Naga Pond, I discover, no longer exists. Instead, there’s a signboard inside Somei Cemetery marking where it used to be. According to old maps, the Aizome was called the Yata River upstream, and flowed southeast through Nishigahara, Nakasato, Tabata, Nezu, Yanaka and other districts before emptying into Shinobazu Pond inside Ueno Park.

As I follow the buried watercourse downstream, I come upon an old stone slab with the inscription, “Somezu-bashi” (Somezu Bridge) carved into it: a clear sign of an ankyo. The narrow alleys then open up to the Somei and Shimofuri shopping streets near Komagome Station.

After working together to discover ankyo, Hideo Takayama (left) and Nama Yoshimura became life partners, too.
After working together to discover ankyo, Hideo Takayama (left) and Nama Yoshimura became life partners, too. "If he is the horizontal axis, I'm the vertical," Yoshimura says when it comes to their differing approaches in tracking the underground waterways. | © JOHAN BROOKS

I continue down toward Sendagi, my neighborhood, where Aizome’s ankyo runs through Yomise-dōri street and on toward Hebi-michi, or “Snake Street,” unofficially named for how it twists like a serpent — another trace of the river’s meandering past.

In Nezu, there’s an old dye shop, established in 1895, that sells washcloths and other goods. According to one theory, the name of the river “Aizome” (the word for traditional indigo dyeing) is derived from how the dye shops along its course turned its water blue.

It’s unclear which path the river took during its final leg. Nevertheless, by the time I arrive at Shinobazu Pond — greeted by a flock of peaceful ducks resting on its surface — it feels as if I’ve just completed a small journey through history.

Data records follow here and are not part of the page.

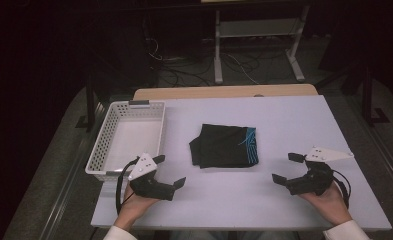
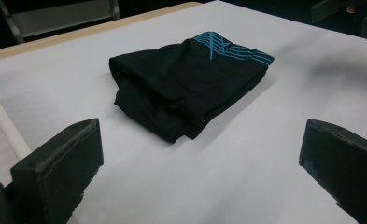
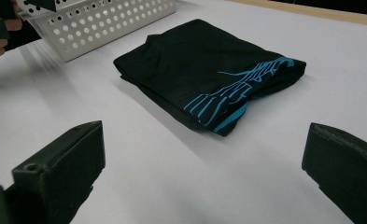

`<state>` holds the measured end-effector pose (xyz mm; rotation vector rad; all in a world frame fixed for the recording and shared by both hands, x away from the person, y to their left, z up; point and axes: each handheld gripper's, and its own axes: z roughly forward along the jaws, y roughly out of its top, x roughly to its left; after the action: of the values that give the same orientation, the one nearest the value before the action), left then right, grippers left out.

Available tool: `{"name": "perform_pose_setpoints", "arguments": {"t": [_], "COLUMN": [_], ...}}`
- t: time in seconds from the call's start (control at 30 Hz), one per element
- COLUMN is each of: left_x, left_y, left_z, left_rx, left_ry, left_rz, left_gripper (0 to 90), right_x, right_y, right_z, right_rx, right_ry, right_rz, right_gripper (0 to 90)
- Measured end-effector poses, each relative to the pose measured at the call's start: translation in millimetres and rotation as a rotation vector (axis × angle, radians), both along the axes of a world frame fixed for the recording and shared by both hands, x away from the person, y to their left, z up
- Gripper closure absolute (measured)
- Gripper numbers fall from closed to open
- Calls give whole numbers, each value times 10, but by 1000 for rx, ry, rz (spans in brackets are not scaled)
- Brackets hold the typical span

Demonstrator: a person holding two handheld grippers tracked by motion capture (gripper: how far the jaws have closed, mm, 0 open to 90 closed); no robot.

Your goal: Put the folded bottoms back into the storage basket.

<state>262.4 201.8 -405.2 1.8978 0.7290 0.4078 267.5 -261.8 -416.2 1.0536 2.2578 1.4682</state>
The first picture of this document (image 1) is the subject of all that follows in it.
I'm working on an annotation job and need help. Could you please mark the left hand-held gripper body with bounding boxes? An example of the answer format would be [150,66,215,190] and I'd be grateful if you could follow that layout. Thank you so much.
[127,152,177,202]

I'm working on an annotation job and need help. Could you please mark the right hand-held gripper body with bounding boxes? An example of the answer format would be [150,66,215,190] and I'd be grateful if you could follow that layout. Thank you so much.
[285,145,355,196]

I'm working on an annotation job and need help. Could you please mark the white perforated plastic basket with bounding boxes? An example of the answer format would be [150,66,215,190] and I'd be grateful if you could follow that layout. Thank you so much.
[84,99,167,183]

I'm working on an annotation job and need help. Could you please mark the black shorts with blue stripes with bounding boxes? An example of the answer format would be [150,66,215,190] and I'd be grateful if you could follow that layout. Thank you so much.
[188,123,260,170]

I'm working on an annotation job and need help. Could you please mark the person's left hand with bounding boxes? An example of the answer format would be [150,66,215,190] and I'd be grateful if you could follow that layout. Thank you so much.
[117,183,160,224]

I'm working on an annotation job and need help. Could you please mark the person's right hand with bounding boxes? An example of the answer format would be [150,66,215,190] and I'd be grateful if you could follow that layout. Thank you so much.
[298,181,354,227]

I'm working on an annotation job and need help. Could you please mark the white table board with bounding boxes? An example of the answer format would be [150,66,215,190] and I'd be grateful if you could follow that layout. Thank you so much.
[90,94,393,232]

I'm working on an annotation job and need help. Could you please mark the black metal stand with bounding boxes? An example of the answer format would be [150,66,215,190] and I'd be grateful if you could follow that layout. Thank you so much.
[75,64,112,133]
[349,61,391,127]

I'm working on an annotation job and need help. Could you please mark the wooden table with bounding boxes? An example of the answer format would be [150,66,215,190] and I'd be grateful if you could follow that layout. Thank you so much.
[132,83,319,101]

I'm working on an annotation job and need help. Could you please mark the white metal stand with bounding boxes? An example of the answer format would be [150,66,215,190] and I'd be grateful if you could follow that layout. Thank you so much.
[213,4,311,85]

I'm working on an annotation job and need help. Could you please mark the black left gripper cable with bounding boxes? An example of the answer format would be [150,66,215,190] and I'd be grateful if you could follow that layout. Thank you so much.
[115,157,141,215]

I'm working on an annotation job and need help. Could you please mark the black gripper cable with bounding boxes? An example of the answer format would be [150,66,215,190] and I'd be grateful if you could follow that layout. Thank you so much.
[330,169,352,210]
[115,157,141,215]

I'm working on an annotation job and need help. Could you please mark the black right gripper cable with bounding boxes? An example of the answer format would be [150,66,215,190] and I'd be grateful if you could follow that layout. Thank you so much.
[330,169,352,210]

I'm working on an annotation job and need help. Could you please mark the metal floor rail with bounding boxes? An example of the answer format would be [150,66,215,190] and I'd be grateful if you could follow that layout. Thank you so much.
[346,95,393,203]
[38,103,107,240]

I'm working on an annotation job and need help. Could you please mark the tangle of floor cables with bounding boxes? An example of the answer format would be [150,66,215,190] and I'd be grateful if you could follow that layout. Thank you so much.
[143,33,262,88]

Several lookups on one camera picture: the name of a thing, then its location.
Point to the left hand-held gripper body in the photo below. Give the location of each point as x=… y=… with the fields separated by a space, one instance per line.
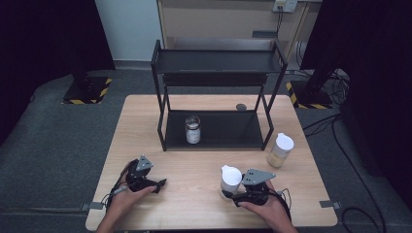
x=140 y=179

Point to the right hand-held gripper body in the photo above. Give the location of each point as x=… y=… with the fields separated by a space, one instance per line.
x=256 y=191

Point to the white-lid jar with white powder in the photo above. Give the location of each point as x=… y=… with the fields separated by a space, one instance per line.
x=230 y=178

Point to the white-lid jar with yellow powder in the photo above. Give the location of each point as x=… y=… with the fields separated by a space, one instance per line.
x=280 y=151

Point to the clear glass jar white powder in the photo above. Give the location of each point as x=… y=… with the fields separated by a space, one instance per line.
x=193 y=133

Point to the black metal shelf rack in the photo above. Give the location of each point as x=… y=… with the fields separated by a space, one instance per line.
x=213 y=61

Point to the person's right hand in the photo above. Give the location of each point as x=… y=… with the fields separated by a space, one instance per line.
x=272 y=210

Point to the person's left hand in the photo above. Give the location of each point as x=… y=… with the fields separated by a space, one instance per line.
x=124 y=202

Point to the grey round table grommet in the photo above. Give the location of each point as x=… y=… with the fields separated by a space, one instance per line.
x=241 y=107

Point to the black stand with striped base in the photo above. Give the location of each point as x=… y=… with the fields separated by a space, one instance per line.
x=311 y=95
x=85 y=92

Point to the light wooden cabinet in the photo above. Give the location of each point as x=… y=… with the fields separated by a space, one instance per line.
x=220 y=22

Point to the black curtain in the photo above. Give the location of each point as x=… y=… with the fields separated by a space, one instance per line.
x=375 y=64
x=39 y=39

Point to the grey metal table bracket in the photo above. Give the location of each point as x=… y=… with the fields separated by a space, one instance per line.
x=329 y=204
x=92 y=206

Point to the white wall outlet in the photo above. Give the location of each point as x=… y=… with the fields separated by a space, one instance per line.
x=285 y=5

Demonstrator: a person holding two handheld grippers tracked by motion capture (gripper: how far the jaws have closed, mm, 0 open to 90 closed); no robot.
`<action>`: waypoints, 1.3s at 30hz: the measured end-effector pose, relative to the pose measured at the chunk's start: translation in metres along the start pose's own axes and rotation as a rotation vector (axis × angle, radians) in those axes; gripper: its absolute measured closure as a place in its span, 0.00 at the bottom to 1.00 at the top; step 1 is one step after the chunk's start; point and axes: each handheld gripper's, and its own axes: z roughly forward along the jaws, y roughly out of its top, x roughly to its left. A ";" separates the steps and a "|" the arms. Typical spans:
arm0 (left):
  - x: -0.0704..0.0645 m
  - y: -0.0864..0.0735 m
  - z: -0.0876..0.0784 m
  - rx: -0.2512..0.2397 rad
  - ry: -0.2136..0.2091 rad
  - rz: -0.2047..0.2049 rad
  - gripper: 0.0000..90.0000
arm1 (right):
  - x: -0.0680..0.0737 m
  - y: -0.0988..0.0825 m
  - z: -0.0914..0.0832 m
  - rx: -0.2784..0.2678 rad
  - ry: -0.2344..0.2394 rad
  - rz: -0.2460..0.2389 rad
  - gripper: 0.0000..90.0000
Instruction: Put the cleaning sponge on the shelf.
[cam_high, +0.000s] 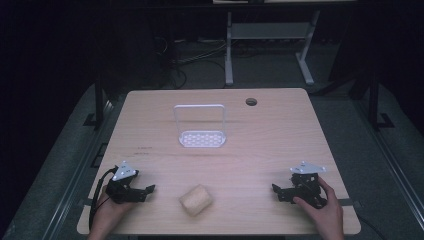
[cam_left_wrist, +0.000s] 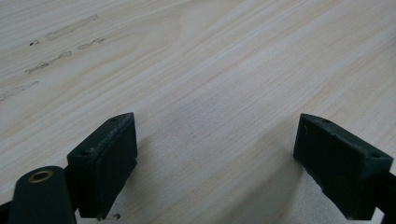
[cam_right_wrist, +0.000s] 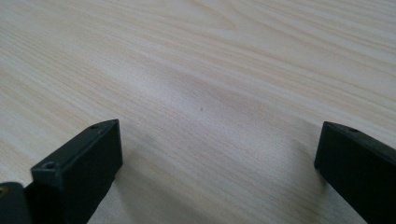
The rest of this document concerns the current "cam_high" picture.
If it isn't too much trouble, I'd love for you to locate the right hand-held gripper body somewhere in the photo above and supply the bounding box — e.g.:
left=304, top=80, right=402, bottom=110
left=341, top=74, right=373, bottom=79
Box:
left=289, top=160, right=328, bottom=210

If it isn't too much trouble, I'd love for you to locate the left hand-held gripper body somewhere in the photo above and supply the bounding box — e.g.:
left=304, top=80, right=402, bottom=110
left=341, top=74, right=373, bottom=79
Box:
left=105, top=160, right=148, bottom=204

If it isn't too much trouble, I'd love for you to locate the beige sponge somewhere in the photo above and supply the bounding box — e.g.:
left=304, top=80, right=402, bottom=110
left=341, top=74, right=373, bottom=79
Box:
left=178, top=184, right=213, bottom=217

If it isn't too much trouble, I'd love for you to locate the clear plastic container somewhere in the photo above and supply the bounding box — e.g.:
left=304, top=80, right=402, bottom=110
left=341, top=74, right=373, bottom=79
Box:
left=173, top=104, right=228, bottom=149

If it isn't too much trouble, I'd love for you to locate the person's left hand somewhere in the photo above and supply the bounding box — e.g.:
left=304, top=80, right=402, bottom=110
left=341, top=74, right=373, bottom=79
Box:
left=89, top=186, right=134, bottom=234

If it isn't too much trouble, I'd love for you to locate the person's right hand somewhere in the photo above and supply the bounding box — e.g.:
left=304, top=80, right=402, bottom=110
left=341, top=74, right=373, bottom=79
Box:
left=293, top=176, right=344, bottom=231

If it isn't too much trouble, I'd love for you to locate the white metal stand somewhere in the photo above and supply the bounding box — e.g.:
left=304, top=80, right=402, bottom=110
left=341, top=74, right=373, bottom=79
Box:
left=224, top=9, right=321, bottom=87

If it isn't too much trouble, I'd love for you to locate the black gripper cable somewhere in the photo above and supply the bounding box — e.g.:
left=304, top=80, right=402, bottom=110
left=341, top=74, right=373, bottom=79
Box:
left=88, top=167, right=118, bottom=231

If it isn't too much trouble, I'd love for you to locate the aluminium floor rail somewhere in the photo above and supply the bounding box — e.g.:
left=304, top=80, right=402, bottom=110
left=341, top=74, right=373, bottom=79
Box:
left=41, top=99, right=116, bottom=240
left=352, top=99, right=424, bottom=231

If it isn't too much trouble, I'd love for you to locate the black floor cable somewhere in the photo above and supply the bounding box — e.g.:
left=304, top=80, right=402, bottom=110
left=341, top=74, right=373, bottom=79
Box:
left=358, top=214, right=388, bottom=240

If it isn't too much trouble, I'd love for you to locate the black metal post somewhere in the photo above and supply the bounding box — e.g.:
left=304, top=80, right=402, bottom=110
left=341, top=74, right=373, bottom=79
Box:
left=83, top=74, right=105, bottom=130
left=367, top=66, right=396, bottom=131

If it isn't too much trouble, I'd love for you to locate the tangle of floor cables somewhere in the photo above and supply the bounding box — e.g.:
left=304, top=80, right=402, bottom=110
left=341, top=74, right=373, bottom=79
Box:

It’s not quite the feeling of first love, like Yoshimura described, but it’s similar to that phenomenon when you return home after a long trip and feel like a stranger to your surroundings. Familiar scenery takes on a new significance; your perspective has expanded. And that sensation, I now understand, is what gets people hooked on the hunt. I’m already looking for my next ankyo to trace.